Objective Our objective was to investigate the therapeutic mechanism of quercetin in the management of cervical HR-HPV through the integration of network pharmacology and molecular docking techniques. Methods The GeneCard database was utilized to analyze and identify potential therapeutic targets in HR-HPV. Subsequently, a protein–protein interaction (PPI) network was constructed by employing the String database. The visualization and construction of PPI networks were accomplished using Cytoscape. The R language was utilized to conduct Gene Ontology (GO) enrichment and Kyoto Encyclopedia of Genes and Genomes (KEGG) pathway analyses. Results A total of 154 active constituents of quercetin were identified through screening. Additionally, 139 target genes associated with the effects of quercetin on cervical HR-HPV were predicted.
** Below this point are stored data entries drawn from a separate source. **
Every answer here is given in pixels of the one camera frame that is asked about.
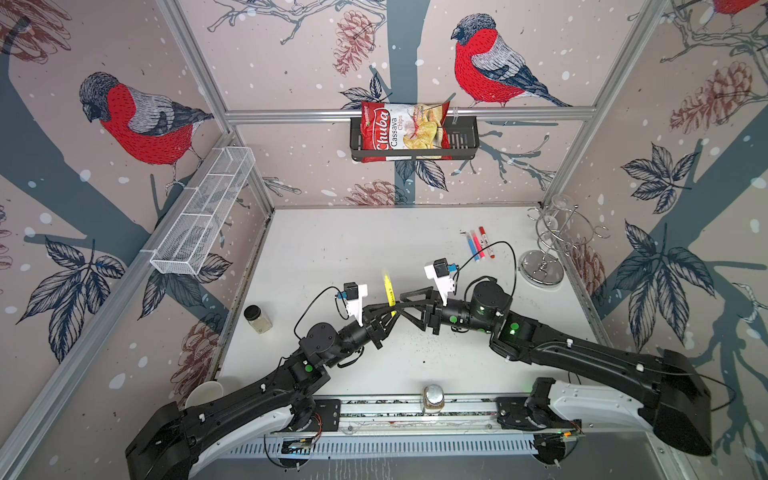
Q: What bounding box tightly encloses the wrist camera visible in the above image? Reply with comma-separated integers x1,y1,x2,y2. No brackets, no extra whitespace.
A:
424,258,458,306
337,282,368,326

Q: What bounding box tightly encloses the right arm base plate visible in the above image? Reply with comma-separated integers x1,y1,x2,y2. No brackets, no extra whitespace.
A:
495,396,581,432

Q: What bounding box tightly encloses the black wire basket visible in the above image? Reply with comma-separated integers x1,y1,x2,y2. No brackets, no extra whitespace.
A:
349,116,480,163

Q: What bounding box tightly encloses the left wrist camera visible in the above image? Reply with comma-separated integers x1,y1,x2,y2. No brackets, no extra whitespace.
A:
337,282,368,326

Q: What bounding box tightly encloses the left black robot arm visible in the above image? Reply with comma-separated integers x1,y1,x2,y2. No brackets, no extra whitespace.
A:
125,304,400,479

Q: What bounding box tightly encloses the small jar black lid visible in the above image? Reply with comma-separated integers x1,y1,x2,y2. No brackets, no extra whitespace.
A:
243,304,272,334

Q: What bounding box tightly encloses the white mesh wall shelf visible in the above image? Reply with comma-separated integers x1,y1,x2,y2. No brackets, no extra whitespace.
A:
150,146,255,276

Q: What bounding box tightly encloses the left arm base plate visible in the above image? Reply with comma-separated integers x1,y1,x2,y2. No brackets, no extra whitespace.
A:
274,398,341,434

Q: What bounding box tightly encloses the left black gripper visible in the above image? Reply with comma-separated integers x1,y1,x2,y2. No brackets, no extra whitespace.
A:
322,301,401,371

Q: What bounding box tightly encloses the yellow pen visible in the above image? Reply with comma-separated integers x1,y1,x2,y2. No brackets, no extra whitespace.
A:
383,273,396,307

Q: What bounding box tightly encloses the blue pen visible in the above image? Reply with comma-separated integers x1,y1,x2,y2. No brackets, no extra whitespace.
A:
463,232,479,261

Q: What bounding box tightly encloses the white marker pen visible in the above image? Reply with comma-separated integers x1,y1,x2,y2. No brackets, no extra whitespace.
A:
481,234,495,259

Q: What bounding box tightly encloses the pink pen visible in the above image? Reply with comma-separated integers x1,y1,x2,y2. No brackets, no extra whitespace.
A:
470,230,484,261

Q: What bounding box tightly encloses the red cassava chips bag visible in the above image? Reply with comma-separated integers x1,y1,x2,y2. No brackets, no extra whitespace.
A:
360,102,450,163

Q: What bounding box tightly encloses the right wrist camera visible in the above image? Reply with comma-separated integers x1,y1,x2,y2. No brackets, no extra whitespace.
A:
424,258,458,306

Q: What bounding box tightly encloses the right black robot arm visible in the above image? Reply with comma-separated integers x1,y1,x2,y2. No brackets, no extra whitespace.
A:
400,280,713,457

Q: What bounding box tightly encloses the chrome spiral glass holder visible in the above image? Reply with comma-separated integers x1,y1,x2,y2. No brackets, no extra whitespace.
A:
519,194,611,287

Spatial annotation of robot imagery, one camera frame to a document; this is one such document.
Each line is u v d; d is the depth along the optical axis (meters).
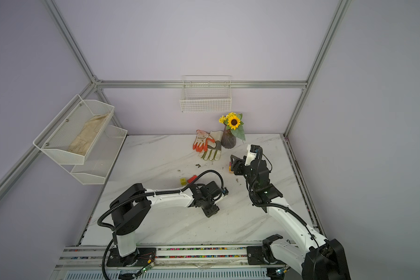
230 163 0.74
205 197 0.66
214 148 1.12
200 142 1.15
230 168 0.74
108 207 0.51
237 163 0.70
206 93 0.96
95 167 0.90
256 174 0.56
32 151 0.61
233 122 0.95
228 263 0.73
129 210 0.48
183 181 0.96
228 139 1.11
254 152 0.66
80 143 0.76
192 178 0.99
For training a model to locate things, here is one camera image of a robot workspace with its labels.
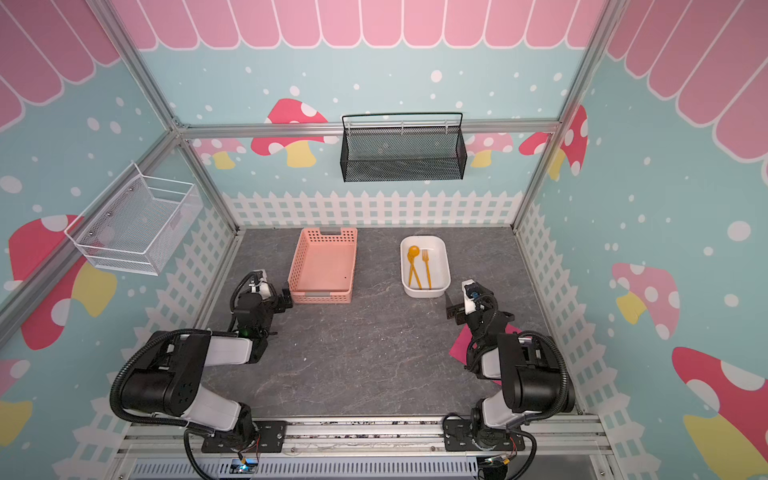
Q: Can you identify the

PPI analyses revealed that threonine kinase Akt1, mitogen-activated protein kinase1, human IL-6 protein, signal transducer and activator of transcription 3, and epidermal growth factor receptor (EGFR) may serve as potential targets for quercetin in the treatment of cervical HR-HPV. Furthermore, GO and KEGG analyses demonstrated that quercetin is involved in various functional pathways, biological processes, molecular categories, including the Th17 signaling pathway, tumor necrotizing factor (TNF) signaling pathway, EGFR signaling pathway, PI3K-Akt signaling pathway, among others. Conclusion Quercetin exhibits multifaceted characteristics, targeting multiple components, pathways, and targets, in the therapeutic intervention of HR-HPV, primarily by modulating inflammatory responses, oxidation reactions, and apoptotic processes.